SOURCE MATERIAL ->
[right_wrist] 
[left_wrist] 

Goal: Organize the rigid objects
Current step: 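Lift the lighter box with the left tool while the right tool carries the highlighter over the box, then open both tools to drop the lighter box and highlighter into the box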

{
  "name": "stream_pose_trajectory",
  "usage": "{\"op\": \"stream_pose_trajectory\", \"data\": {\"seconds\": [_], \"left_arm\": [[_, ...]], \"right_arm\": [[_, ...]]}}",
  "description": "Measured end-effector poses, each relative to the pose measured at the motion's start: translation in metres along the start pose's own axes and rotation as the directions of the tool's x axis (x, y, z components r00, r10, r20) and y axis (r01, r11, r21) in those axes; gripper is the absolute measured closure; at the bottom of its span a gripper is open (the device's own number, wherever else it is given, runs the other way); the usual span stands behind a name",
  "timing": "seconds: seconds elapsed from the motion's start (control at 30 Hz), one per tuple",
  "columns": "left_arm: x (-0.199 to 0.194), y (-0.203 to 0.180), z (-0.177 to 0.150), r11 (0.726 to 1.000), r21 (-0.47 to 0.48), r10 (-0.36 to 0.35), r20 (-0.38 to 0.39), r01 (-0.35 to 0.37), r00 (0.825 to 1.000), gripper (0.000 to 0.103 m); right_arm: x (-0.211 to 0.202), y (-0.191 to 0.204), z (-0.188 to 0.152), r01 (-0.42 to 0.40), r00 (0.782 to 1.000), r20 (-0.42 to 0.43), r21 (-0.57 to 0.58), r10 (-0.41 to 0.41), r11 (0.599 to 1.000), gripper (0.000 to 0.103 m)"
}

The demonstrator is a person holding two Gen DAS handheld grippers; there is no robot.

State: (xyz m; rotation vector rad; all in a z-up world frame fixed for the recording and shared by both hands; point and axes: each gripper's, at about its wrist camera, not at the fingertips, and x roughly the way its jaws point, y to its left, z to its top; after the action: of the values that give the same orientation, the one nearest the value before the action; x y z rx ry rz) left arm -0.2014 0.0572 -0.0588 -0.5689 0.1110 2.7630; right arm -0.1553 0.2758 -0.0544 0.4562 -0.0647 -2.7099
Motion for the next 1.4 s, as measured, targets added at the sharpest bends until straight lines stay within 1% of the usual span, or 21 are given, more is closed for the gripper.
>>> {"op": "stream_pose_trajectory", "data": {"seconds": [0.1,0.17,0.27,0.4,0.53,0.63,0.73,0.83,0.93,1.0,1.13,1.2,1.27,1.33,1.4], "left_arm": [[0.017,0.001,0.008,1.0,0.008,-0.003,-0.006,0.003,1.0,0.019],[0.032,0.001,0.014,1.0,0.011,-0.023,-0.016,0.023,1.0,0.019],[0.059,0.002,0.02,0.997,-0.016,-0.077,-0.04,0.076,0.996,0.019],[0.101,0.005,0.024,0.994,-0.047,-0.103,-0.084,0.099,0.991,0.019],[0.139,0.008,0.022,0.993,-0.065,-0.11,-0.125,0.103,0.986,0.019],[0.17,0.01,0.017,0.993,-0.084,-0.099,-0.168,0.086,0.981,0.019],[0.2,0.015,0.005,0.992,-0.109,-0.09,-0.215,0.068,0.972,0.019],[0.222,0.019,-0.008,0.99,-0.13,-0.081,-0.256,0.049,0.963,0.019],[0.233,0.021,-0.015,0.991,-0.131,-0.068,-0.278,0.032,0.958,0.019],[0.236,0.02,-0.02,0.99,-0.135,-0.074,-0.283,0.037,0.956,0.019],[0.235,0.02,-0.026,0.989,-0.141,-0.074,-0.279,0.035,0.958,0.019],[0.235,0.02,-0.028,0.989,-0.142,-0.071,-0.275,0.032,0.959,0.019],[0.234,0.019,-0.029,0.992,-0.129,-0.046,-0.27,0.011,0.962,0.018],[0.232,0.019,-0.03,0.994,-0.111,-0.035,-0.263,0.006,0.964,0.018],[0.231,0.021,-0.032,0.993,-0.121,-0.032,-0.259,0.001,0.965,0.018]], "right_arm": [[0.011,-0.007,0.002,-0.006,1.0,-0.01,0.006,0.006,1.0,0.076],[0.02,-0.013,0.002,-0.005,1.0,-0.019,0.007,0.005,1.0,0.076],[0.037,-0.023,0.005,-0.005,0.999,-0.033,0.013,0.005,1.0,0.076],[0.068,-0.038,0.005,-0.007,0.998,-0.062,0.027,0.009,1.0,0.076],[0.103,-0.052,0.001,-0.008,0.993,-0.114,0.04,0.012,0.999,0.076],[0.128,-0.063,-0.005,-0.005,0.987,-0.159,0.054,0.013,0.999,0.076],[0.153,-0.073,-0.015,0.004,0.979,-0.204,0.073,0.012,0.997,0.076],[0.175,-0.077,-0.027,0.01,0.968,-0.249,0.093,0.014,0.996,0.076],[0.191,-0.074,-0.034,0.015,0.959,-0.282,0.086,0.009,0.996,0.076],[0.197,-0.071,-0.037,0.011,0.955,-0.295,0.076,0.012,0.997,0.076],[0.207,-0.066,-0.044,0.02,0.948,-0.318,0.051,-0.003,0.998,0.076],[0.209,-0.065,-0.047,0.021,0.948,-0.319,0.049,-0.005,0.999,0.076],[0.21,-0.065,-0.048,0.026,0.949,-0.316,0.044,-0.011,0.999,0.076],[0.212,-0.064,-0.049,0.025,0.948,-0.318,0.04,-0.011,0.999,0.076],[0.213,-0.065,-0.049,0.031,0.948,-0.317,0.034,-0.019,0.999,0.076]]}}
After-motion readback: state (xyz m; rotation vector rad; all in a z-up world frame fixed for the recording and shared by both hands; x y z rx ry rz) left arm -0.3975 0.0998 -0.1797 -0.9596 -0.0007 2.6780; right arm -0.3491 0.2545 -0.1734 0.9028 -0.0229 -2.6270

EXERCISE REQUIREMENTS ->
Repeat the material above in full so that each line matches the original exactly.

TASK RESPONSE ->
[right_wrist] 
[left_wrist] 

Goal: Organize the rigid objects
Current step: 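Lift the lighter box with the left tool while the right tool carries the highlighter over the box, then open both tools to drop the lighter box and highlighter into the box
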
{
  "name": "stream_pose_trajectory",
  "usage": "{\"op\": \"stream_pose_trajectory\", \"data\": {\"seconds\": [_], \"left_arm\": [[_, ...]], \"right_arm\": [[_, ...]]}}",
  "description": "Measured end-effector poses, each relative to the pose measured at the motion's start: translation in metres along the start pose's own axes and rotation as the directions of the tool's x axis (x, y, z components r00, r10, r20) and y axis (r01, r11, r21) in those axes; gripper is the absolute measured closure; at the bottom of its span a gripper is open (the device's own number, wherever else it is given, runs the other way); the usual span stands behind a name",
  "timing": "seconds: seconds elapsed from the motion's start (control at 30 Hz), one per tuple",
  "columns": "left_arm: x (-0.199 to 0.194), y (-0.203 to 0.180), z (-0.177 to 0.150), r11 (0.726 to 1.000), r21 (-0.47 to 0.48), r10 (-0.36 to 0.35), r20 (-0.38 to 0.39), r01 (-0.35 to 0.37), r00 (0.825 to 1.000), gripper (0.000 to 0.103 m); right_arm: x (-0.211 to 0.202), y (-0.191 to 0.204), z (-0.188 to 0.152), r01 (-0.42 to 0.40), r00 (0.782 to 1.000), r20 (-0.42 to 0.43), r21 (-0.57 to 0.58), r10 (-0.41 to 0.41), r11 (0.599 to 1.000), gripper (0.000 to 0.103 m)"
}

The demonstrator is a person holding two Gen DAS handheld grippers; there is no robot.

State: (xyz m; rotation vector rad; all in a z-up world frame fixed for the recording and shared by both hands; point and axes: each gripper's, at about its wrist camera, not at the fingertips, and x roughly the way its jaws point, y to its left, z to its top; after the action: of the values that give the same orientation, the one nearest the value before the action; x y z rx ry rz) left arm -0.2014 0.0572 -0.0588 -0.5689 0.1110 2.7630; right arm -0.1553 0.2758 -0.0544 0.4562 -0.0647 -2.7099
Motion for the next 1.4 s, as measured, targets added at the sharpest bends until straight lines stay within 1% of the usual span, or 21 are given, more is closed for the gripper.
>>> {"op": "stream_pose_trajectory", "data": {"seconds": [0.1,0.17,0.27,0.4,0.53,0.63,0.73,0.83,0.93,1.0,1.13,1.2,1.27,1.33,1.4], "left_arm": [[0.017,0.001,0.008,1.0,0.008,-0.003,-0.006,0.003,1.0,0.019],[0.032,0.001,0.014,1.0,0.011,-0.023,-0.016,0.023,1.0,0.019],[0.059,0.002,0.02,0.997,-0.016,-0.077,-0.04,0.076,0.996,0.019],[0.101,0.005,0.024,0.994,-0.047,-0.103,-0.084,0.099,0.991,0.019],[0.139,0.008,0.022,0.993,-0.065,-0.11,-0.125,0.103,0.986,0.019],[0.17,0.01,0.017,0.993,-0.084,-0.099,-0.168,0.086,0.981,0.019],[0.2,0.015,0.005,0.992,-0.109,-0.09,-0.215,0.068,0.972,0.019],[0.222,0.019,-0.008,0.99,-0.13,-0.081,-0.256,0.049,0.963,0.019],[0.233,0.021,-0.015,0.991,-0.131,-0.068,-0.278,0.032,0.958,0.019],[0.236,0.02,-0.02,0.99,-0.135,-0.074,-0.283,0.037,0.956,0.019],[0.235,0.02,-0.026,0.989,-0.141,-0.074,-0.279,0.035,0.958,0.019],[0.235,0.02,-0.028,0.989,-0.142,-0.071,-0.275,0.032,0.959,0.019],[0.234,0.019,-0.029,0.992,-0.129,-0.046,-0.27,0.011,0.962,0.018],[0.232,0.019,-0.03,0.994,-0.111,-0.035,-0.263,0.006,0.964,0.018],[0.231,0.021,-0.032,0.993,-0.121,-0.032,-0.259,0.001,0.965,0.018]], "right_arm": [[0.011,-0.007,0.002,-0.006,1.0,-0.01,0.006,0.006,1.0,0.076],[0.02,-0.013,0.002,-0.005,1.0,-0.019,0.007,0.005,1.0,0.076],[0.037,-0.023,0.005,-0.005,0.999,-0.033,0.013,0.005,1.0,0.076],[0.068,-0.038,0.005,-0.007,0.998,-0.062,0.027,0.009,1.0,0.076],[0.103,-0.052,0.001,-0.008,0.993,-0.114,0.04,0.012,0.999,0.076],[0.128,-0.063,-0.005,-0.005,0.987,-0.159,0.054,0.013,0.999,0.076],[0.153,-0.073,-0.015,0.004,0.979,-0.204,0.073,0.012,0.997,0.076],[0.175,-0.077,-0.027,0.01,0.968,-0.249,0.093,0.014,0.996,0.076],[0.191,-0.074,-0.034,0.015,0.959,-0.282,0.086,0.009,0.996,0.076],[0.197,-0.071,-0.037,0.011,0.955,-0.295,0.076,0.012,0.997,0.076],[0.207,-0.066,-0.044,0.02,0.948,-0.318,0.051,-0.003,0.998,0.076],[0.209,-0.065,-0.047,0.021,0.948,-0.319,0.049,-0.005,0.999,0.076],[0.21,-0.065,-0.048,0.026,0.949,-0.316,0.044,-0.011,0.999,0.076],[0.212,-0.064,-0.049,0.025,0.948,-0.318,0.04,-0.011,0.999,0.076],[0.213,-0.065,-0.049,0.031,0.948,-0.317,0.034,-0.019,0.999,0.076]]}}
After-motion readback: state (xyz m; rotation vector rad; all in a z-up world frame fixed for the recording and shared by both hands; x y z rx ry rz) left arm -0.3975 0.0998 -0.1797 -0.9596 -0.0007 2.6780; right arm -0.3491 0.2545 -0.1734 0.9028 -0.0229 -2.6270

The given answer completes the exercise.